Некоторое время он держится стойко, нет, он не отступит ни перед какими трудностями, он на этот раз не уклонится от ответственности. Но постепенно, так как выхода он не видит, а обстоятельства снова и снова требуют от него решения, его охватывает усталость. Он закуривает сигарету, выпивает еще полчашки кофе. Он бесшумно отворяет дверь в коридор и прислушивается. В доме тихо, мать еще не пришла.
У Вольфа курчавые светлые волосы, подбородок у него мягкий, не волевой — да и сам он мягкий, вялый. Вольф улыбается, он сделал выбор. И еще раз уклонился от решения. Он воспользуется отсутствием матери и, не объяснившись с нею, заберет картину и уйдет. Он улыбается, он вполне доволен собой, мучительные мысли отступили.

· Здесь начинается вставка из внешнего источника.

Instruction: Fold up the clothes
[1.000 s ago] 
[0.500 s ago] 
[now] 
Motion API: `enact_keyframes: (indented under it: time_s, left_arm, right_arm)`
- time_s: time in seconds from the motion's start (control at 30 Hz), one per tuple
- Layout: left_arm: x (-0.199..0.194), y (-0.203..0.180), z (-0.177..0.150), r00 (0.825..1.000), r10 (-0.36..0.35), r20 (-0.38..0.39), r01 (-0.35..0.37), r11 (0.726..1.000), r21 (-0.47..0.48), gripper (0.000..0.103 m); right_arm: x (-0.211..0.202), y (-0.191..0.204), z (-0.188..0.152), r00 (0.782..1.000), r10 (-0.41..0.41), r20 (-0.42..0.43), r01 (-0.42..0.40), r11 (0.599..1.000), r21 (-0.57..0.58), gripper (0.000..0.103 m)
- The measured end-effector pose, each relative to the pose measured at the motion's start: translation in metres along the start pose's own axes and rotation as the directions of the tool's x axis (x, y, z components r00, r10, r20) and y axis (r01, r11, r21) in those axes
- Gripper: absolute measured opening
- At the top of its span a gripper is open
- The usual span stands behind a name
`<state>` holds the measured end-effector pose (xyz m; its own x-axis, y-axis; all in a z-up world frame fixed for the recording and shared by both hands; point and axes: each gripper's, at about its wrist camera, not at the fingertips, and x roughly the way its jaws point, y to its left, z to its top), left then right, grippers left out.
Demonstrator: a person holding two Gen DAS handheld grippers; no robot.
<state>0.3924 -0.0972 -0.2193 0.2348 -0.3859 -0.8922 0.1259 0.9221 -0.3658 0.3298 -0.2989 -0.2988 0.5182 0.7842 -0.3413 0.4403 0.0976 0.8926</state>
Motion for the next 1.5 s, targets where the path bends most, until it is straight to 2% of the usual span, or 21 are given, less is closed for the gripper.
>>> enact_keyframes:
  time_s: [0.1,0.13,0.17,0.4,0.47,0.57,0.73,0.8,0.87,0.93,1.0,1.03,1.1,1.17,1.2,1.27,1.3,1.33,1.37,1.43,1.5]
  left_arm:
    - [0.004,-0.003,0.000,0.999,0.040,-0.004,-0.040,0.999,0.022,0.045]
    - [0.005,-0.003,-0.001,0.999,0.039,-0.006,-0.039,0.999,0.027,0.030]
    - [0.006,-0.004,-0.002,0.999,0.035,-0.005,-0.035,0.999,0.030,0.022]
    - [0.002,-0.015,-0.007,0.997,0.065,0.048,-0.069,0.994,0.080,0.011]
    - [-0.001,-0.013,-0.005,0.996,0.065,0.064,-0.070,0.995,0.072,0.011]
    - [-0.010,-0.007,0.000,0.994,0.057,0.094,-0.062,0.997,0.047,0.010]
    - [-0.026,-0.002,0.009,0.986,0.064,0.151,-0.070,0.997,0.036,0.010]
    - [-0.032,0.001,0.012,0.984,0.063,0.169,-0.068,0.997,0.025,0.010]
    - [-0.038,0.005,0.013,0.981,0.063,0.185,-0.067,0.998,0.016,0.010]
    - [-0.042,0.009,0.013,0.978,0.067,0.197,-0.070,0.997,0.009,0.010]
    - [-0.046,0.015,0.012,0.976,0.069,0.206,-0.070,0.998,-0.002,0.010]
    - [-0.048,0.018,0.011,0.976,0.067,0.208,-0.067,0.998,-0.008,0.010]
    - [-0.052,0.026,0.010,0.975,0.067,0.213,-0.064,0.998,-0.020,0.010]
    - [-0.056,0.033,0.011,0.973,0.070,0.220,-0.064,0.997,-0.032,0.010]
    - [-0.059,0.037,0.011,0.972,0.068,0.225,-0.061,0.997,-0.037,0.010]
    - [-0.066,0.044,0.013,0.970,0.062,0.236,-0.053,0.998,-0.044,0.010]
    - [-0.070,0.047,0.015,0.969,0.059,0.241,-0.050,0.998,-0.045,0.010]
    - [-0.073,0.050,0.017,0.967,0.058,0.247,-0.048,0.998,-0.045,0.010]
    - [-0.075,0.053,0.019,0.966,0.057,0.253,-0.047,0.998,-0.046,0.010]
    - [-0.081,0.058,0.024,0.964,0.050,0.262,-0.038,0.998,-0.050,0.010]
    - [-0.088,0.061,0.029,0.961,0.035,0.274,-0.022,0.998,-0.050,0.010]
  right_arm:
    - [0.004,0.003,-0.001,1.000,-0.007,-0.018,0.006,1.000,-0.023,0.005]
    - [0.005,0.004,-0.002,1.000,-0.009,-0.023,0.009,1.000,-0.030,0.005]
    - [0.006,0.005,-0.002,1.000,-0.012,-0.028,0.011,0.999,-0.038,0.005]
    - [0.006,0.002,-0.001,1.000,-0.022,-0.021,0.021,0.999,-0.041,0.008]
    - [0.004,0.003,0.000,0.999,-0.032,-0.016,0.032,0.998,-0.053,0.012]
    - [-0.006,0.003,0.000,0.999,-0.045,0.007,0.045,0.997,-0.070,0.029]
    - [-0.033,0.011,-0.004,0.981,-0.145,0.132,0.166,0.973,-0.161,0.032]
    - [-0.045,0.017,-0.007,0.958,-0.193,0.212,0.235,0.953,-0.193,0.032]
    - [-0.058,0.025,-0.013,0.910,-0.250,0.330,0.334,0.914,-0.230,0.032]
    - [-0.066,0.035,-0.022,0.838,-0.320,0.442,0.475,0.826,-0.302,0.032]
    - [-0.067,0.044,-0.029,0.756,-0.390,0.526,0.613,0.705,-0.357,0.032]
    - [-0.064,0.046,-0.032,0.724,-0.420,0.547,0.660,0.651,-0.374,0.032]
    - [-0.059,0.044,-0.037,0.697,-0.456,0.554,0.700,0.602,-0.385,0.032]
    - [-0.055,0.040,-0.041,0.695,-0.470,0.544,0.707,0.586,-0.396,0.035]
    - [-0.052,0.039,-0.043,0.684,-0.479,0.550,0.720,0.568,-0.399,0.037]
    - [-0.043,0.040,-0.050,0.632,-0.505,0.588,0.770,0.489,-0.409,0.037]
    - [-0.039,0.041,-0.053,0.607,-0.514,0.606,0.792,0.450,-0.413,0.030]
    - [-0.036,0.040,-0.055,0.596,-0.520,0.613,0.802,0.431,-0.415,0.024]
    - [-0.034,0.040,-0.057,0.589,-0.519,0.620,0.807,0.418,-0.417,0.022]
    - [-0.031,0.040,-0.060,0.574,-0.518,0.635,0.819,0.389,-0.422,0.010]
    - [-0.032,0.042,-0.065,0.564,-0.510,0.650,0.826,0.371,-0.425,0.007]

Он идет прямо по коридору в комнату отца. Нельзя терять времени, того и гляди разразится гроза, и мама каждую минуту может вернуться.
Он отворяет дверь в комнату отца, и перед ним, в большом кресле, черная, строгая, прямая сидит мама!..
— Здравствуй, Вольфганг! — говорит она. — Как я рада!
Он совсем не рад. Наоборот: он чувствует себя как пойманный с поличным вор.
— Я думал, ты ушла за покупками, мама, — говорит он смущенно и подает ей вяло руку, которую она энергично, многозначительно пожимает. Она улыбается.
— Я хотела дать тебе время освоиться, почувствовать себя опять дома, не хотела сразу на тебя обрушиться. Ну, садись же, Вольфганг, что ты так стоишь, ни туда ни сюда… Тебе же некуда спешить, ты здесь не в гостях, ты дома…
Он послушно садится, он опять становится сыном, подчиненным материнской воле и опеке.
— Нет, именно в гостях! Я только заглянул мимоходом, — бормочет он, но она не расслышала — нарочно или в самом деле, он узнает после.
— Кофе был еще горячий, да? Вот и отлично. Я только его заварила, как ты пришел. Ты еще не принял ванны, не переоделся? Ничего, успеется. Я понимаю, ты сперва хотел осмотреться снова в нашем доме. Ведь это же твой мир. Наш, — добавляет она для смягчения, потому что видит его лицо.
— Мама, — начинает он, потому что это подчеркнутое «наш мир», это скрытое утверждение, что конура у Туманши — мир Петры, злит его. — Мама, ты очень ошибаешься…
Но она его перебивает.
— Вольфганг, — говорит она другим, более теплым тоном, — Вольфганг, можешь ничего не рассказывать, ничего не объяснять. Многое я знаю, а всего мне знать не нужно. Но чтобы с самого начала не оставалось между нами никаких неясностей, я хочу сразу заявить тебе, что я не совсем правильно вела себя с твоей приятельницей. Я сожалею о многих своих словах и еще больше сожалею об одном своем поступке. Ты меня понимаешь. Ты удовлетворен, Вольфганг? Подойди же, дай мне руку, мальчик!
Вольфганг пытливо смотрит в лицо матери. Сначала он не верит, но сомнений нет, ведь он же знает свою мать, знает ее лицо, она говорит искренно. Она сожалеет, она раскаивается. Она идет на мировую с ним и Петером — значит, внутренне примирилась, хотя одному богу известно, как это могло случиться. Может быть, долгое ожидание ее смягчило.
Это почти невероятно. Он берет ее руку, он тоже не хочет больше играть в прятки, он говорит:
— Мама, это очень мило с твоей стороны. Но ты еще, верно, не знаешь, мы хотели сегодня пожениться. Только так уж вышло, что…
Она опять его перебивает — какая готовность, она во всем идет ему навстречу и старается все облегчить!
— Прекрасно, Вольфганг. Но теперь со всем этим кончено. Я так рада, что ты опять здесь…
Чувство огромного облегчения охватывает его. Только что он стоял у окна в своей комнате, мучимый сомнениями, кого ему обидеть: мать или Петру? Казалось, выхода нет, только эти две возможности. И вот все изменилось: мать поняла свою ошибку, двери этого добропорядочного дома открыты для них обоих.